— Work task —
Output exactly the lines from the one with "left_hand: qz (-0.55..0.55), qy" through the last line of the data below, both included, and nothing more.
══════════════════════════════
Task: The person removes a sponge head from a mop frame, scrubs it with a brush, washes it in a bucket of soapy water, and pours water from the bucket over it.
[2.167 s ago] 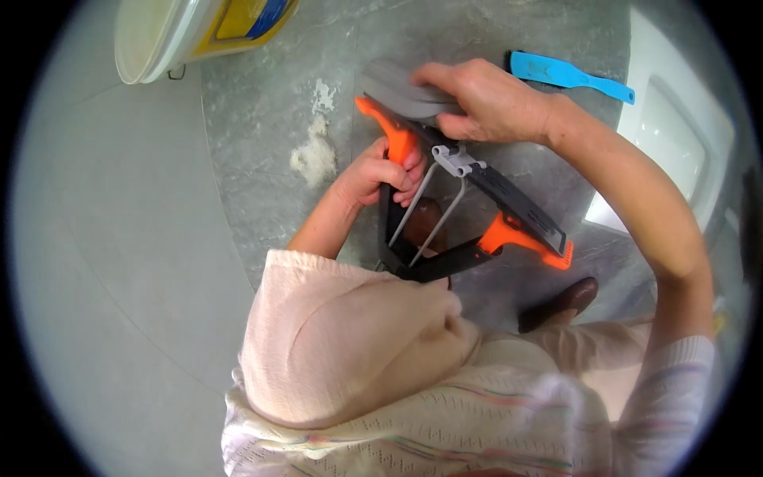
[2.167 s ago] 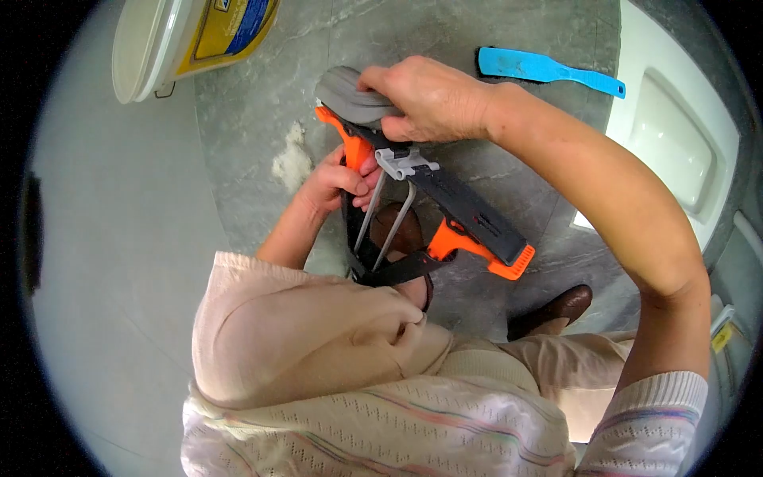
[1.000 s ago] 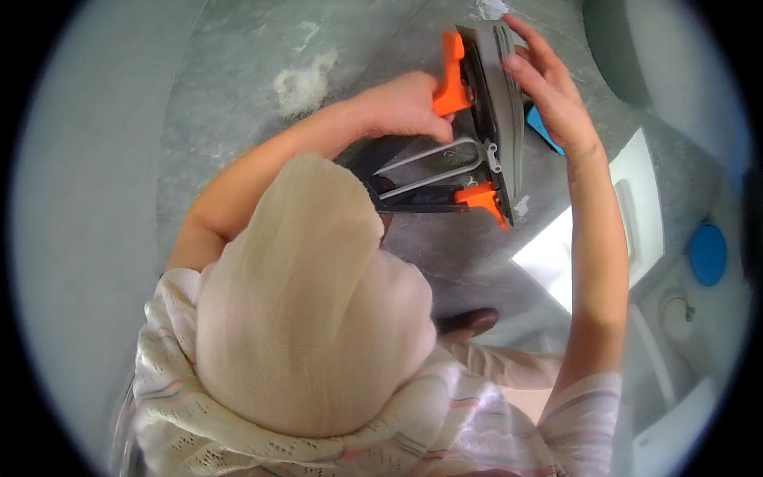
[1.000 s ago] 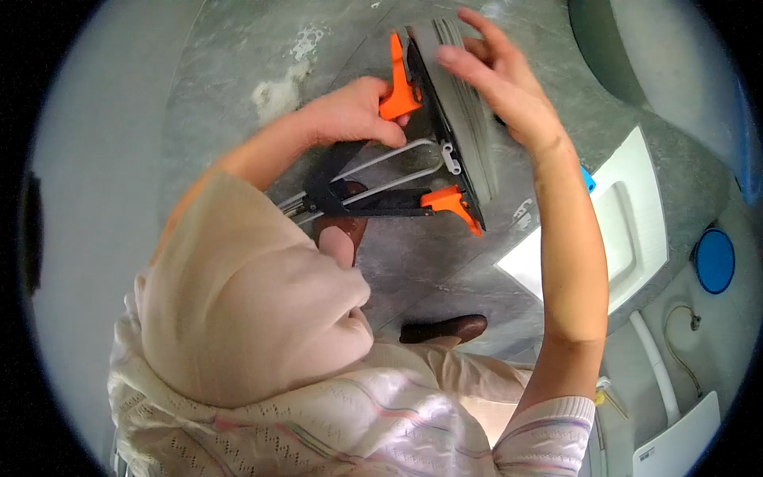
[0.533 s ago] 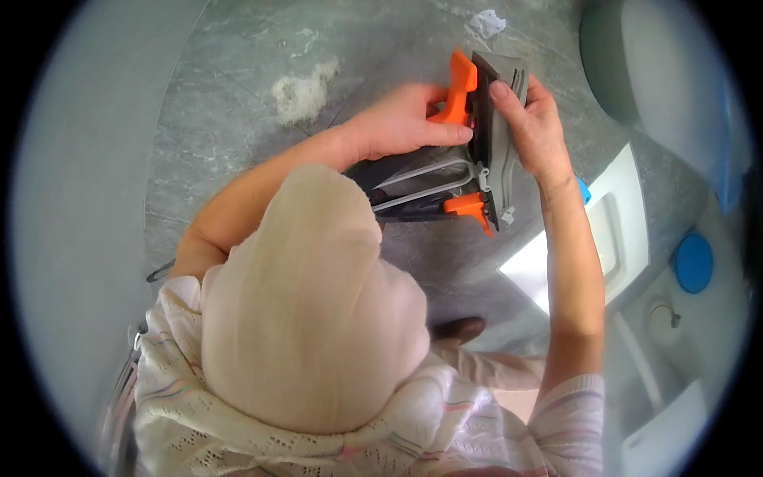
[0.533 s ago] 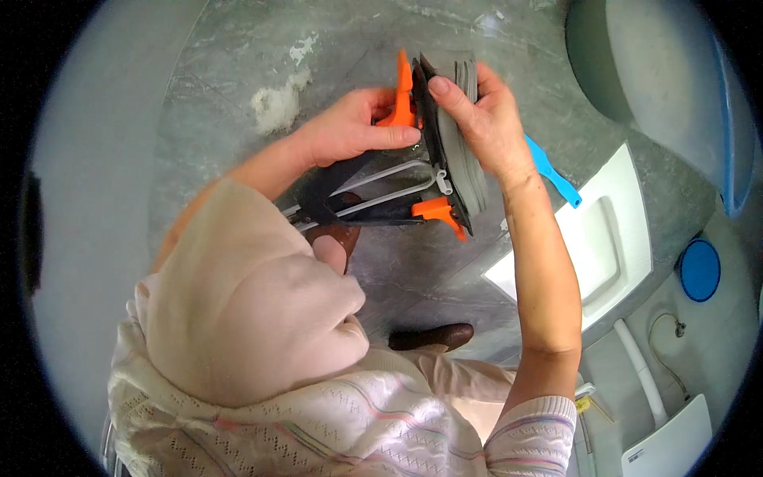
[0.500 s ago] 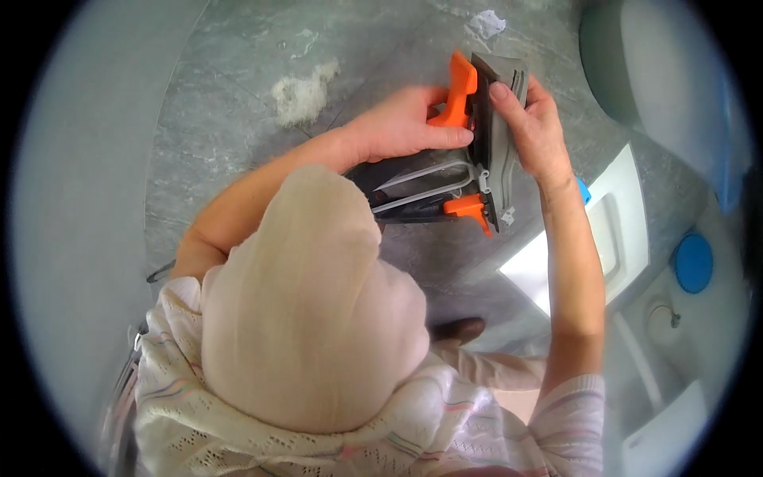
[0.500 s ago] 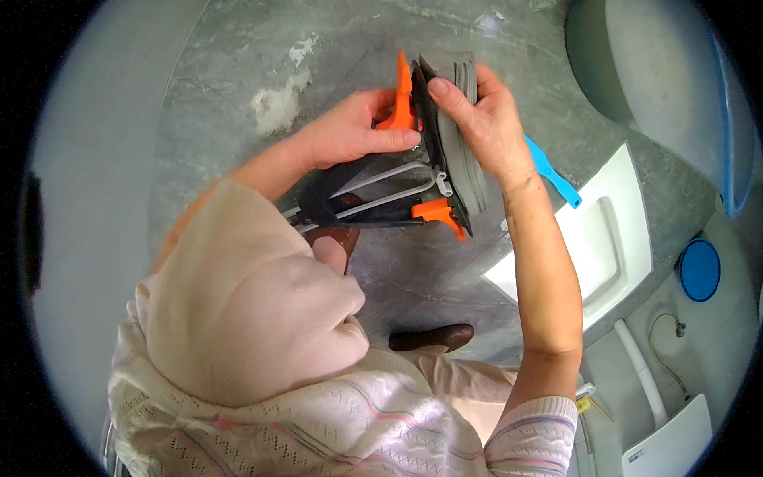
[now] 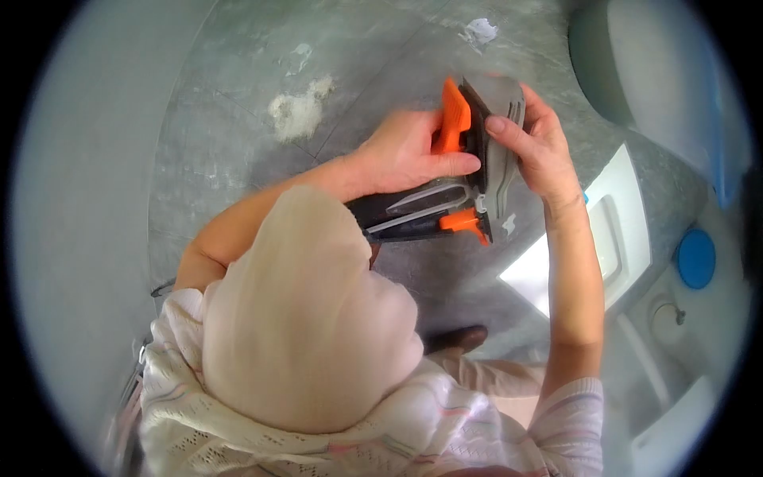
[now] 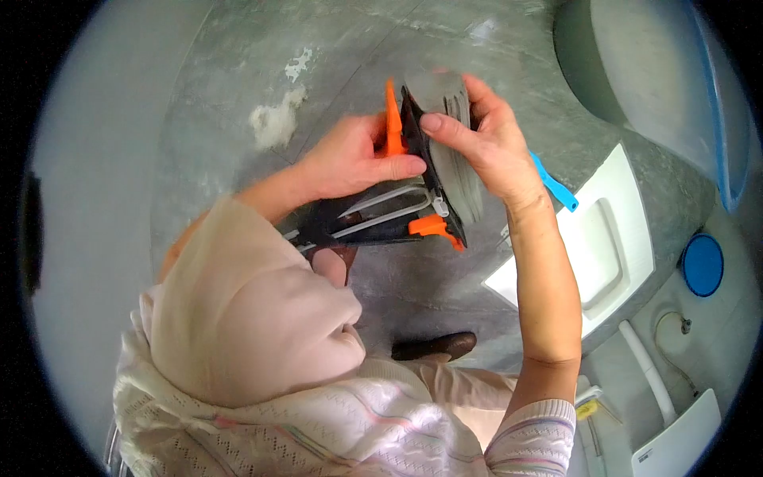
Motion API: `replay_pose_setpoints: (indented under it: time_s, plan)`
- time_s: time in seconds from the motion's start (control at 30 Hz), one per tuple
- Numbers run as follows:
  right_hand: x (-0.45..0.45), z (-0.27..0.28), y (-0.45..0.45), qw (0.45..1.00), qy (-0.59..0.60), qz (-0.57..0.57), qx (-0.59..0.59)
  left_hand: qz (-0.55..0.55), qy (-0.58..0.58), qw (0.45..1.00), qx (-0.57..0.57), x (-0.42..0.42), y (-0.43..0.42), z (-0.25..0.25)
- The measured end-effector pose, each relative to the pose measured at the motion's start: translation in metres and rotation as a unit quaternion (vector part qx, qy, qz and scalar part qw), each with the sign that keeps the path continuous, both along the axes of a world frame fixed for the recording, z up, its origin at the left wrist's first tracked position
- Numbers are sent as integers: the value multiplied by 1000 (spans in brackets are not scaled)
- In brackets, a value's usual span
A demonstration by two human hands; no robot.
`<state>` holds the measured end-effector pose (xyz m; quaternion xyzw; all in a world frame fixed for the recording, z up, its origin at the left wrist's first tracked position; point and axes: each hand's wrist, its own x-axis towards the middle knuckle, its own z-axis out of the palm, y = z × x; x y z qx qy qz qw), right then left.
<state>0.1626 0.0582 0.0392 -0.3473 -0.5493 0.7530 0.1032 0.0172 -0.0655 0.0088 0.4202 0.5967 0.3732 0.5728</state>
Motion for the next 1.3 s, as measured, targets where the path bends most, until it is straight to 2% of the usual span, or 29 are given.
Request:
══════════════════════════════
— Written solution —
  left_hand: qz (-0.55..0.55), qy (-0.58..0.58), qw (0.45..1.00), qx (-0.57..0.57), x (-0.42..0.42), y (-0.43..0.42), z (-0.25..0.25)
- The measured end-effector pose, each relative to the pose measured at the motion's start: translation in metres and rotation as a unit quaternion (vector part qx, qy, qz and scalar part qw), each with the sign that keeps the path continuous, both along the axes of a world frame fixed for the recording, z up, its origin at the left wrist's first tracked position
- Numbers are sent as integers: the value multiplied by 1000 (spans in brackets are not scaled)
- In brackets, a value's usual span
A demonstration by two human hands; no robot.
`<state>` holds the measured end-effector pose (xyz m; quaternion xyzw; all in a world frame fixed for the recording, z up, its origin at the left wrist's first tracked position; point and axes: each hand's wrist, its own x-axis towards the middle knuckle, its own z-axis out of the palm, y = z × x; x y z qx qy qz qw), right then left.
<state>0.1626 0.0582 0.0392 -0.3473 -0.5493 0.7530 0.1032 0.0172 -0.0655 0.0088 0.4202 0.5967 0.3732 0.5728</state>
Motion for the next 1.3 s, as measured, targets where the path bends most, until it is straight to 2% of the usual span, or 29 are given.
Request:

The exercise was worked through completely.